Aku pun mengedarkan pandanganku kesekeliling bus, hingga kudapati di sisi bagian belakang bus sebuah benda merah alat pemecah kaca. Dengan terburu-buru aku berjalan untuk mengambilnya. Dengan susah payah aku melepaskan benda itu dari tempatnya hingga akhirnya dapat ter-lepas. Cepat-cepat kupukulkan benda itu pada pintu kaca bus yang berada di bagian tengah bus sebelah kanan.

Prangg!! Terdengar suara kaca pecah yang membuat perhatian semua orang ter-arah padaku. Kemudian seorang pemuda berkemeja lengan panjang yang tadi naik di halte keempat membantuku dengan menendangkan kakinya ke arah kaca yang sudah mulai retak.
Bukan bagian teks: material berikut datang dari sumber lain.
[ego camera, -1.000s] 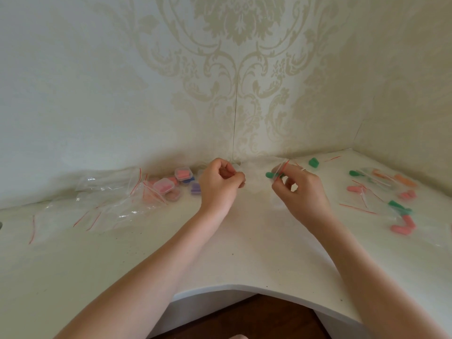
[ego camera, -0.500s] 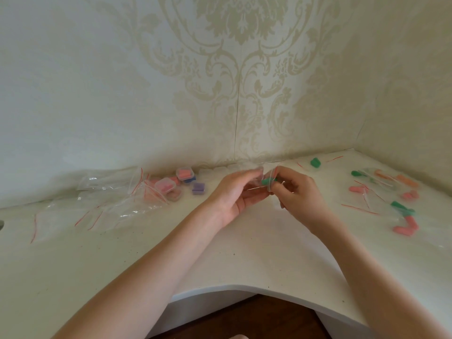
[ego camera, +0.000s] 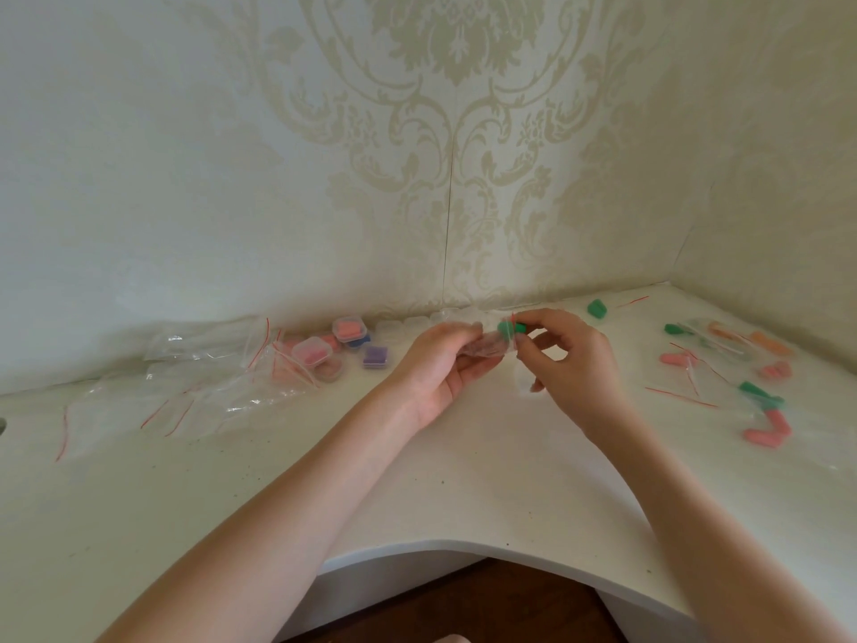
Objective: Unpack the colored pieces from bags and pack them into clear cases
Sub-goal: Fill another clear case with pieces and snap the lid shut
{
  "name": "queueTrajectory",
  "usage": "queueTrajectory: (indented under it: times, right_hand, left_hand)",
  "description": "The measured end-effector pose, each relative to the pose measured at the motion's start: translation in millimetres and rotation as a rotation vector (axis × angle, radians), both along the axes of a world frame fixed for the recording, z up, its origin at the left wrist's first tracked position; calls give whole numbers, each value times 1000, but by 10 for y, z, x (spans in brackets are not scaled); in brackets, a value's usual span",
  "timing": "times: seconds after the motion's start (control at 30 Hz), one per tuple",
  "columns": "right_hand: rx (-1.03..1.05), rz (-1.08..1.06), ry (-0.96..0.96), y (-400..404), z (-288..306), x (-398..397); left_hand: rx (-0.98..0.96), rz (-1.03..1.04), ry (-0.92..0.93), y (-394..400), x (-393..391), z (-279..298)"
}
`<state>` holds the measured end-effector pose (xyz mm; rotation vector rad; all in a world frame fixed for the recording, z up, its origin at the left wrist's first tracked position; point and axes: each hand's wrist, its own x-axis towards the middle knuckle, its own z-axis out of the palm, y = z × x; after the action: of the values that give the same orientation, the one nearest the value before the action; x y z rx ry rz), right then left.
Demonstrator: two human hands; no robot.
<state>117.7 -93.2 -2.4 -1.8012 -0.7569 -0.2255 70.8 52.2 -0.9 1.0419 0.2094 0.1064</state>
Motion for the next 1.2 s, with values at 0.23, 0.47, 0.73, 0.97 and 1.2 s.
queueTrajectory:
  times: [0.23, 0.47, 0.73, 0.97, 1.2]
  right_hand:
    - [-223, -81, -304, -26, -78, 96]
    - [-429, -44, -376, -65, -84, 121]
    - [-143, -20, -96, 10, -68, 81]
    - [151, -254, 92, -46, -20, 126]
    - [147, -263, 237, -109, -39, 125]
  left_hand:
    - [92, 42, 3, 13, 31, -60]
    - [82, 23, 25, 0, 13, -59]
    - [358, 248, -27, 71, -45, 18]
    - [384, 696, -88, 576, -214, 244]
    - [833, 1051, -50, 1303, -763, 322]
Mulailah kaca-kaca tersebut berjatuhan hingga kiranya dapat mengeluarkan satu per satu orang dari bus itu.

“Saya akan mengeluarkan para wanita dan anak-anak terlebih dahulu. Kamu bantu saya memecahkan kaca di sebelah sana,” ucapku pada pemuda itu sambil menunjuk pintu kaca yang sebelah kiri. Lelaki itu pun menganggukkan kepalanya.

“Pak sopir tolong cepat bukakan pintunya. Kereta api itu semakin mendekat akan menabrak kita,” seorang anak laki-laki berkata dengan air mata yang berderai-derai sembari memegangi tangan ibunya kuat-kuat. Orang-orang di luar sudah meneriaki mereka tak sabaran, panik jika harus terjadi sesuatu yang tak diharapkan siapa pun.

“Tombol pembuka otomatisnya pun tak dapat berjalan,” ujar sang sopir dengan kepala menunduk pasrah.

Para penumpang pun menghembuskan napas paniknya. Berteriak-teriak tak jelas. Kemudian mendekat ke arahku, berebut hendak cepat-cepat keluar.

“Ayo, Bu. Ibu duluan,” ujarku pada ibu dengan bayi yang menangis dipelukannya.

Tiba-tiba seorang bapak-bapak menyerobot tubuhku berusaha untuk keluar lewat kaca yang aku dan pemuda itu pecahkan.

“Pak!!” sentakku sembari menariknya sekuat tenaga untuk menyingkir.

“Tolong kerja samanya! Ini bukan waktunya untuk mendahulukan ego kita! Kau mau semuanya kacau hanya karena kau terjebak dalam emosimu?!!” seruku kesal. Namun, bapak itu tak mau mendengar, hingga pemuda yang membantuku tadi menariknya dengan sekuat tenaga dan menahannya.

“Lepaskan!!” Bapak itu mencoba melepaskan diri.

“Ayo, Bu. Cepat!” seruku terburu-buru.

Tepat ketika ibu dan anak bayinya itu melompat keluar, kereta itu mendekat. Hanya tinggal berjarak satu meter dari bus. Decitan roda kereta api dengan relnya berdesing tak tertahankan hingga mengeluarkan percikan-percikan api.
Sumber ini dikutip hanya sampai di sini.